▶ **DIRECTIONS FOR THIS TASK**
Retype only what runs from the line that contains "(200, 209): 233" through the last line of the listing below, both lines included.

---------- INPUT

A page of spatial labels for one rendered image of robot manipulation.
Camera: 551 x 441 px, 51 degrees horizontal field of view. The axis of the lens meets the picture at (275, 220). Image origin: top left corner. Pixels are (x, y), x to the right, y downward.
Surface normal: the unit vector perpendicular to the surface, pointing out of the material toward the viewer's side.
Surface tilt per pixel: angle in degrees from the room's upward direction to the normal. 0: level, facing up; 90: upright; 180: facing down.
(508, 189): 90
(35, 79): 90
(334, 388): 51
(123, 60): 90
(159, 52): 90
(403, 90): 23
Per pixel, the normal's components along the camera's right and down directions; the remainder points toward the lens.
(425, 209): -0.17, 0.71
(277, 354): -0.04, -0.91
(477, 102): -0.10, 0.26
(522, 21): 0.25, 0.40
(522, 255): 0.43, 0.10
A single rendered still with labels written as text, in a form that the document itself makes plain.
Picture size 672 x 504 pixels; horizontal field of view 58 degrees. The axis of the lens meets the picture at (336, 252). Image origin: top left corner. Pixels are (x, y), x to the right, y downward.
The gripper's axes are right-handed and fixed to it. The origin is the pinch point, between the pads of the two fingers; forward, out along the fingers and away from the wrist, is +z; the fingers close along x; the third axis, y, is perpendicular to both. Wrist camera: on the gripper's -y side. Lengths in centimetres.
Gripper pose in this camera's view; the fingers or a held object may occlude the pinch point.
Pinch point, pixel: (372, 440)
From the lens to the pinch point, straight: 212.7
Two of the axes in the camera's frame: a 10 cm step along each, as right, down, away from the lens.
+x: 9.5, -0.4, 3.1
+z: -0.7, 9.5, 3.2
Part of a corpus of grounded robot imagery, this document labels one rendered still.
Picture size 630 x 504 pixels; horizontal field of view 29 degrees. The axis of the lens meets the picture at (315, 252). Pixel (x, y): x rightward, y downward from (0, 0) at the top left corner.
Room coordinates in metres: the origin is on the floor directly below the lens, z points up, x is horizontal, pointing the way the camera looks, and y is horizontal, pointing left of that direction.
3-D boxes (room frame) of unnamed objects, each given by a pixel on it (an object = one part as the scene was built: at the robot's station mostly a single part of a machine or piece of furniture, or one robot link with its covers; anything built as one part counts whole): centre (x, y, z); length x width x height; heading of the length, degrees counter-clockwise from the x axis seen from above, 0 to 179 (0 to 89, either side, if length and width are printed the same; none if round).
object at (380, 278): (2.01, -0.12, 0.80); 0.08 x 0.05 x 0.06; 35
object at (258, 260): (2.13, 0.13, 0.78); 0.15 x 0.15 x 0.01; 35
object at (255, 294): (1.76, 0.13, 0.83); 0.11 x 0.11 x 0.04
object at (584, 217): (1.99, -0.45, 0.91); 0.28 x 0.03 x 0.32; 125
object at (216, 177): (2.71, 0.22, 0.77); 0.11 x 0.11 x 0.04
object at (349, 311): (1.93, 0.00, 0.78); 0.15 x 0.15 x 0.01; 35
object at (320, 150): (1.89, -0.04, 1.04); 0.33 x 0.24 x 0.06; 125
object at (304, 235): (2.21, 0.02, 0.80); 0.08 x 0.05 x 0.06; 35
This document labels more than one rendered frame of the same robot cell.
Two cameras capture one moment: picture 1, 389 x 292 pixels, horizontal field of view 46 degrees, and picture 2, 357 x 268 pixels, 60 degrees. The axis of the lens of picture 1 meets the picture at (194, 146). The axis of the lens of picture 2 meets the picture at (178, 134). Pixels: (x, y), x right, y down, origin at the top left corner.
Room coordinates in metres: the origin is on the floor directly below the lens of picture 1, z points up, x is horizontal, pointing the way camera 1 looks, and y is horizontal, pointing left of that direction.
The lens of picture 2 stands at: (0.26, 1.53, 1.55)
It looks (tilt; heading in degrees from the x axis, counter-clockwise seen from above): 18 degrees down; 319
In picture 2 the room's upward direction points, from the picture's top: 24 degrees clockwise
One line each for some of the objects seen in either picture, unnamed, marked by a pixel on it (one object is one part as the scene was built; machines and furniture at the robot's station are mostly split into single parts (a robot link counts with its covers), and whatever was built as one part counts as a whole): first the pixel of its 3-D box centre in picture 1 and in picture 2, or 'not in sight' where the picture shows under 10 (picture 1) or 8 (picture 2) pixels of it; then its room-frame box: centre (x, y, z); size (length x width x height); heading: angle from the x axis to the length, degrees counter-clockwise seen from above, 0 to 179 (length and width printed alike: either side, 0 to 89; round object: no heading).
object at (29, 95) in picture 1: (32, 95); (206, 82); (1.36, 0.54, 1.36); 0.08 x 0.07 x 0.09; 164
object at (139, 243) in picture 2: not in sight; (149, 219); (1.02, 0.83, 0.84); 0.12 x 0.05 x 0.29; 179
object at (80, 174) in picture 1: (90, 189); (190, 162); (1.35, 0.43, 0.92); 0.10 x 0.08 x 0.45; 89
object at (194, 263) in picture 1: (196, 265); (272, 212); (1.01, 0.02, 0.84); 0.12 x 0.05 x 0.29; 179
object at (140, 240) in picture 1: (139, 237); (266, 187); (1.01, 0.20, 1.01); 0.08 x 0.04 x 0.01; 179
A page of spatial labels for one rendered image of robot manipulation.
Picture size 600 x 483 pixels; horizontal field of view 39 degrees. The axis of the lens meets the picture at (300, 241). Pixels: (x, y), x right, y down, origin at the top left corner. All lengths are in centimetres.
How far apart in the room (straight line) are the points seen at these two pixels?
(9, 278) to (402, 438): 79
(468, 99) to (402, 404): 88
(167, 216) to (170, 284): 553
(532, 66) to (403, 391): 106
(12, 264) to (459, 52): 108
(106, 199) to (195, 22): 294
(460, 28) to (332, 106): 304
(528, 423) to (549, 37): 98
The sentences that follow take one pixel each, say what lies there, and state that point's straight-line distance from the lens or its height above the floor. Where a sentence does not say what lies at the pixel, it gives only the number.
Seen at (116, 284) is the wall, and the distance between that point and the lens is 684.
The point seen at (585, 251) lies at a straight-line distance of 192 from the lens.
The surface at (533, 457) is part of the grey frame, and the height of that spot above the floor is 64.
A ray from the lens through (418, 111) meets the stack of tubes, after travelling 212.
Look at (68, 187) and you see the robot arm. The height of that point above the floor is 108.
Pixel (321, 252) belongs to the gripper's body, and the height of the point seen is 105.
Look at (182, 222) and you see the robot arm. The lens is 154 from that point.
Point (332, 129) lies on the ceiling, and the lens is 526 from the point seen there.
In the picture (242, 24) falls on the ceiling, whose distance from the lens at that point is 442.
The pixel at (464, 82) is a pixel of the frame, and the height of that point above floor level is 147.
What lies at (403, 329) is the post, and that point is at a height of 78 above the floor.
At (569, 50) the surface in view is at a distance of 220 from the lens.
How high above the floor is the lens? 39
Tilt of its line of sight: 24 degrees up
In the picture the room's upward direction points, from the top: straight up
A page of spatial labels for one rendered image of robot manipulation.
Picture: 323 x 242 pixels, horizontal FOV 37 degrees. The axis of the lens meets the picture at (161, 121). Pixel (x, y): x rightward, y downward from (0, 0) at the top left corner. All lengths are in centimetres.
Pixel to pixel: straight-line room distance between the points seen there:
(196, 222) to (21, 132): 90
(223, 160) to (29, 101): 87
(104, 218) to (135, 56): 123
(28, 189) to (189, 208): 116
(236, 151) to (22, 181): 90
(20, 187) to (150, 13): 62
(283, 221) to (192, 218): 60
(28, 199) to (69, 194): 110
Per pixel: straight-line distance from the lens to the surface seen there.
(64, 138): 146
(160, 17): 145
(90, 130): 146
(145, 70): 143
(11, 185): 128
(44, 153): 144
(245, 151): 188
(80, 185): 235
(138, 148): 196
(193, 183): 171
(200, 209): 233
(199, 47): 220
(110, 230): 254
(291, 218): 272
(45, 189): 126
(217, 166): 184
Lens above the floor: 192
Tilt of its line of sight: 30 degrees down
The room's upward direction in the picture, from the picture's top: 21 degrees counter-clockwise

--------------------

▶ **TASK OUTPUT**
(200, 209): 233
(199, 47): 220
(110, 230): 254
(291, 218): 272
(45, 189): 126
(217, 166): 184
Lens above the floor: 192
Tilt of its line of sight: 30 degrees down
The room's upward direction in the picture, from the picture's top: 21 degrees counter-clockwise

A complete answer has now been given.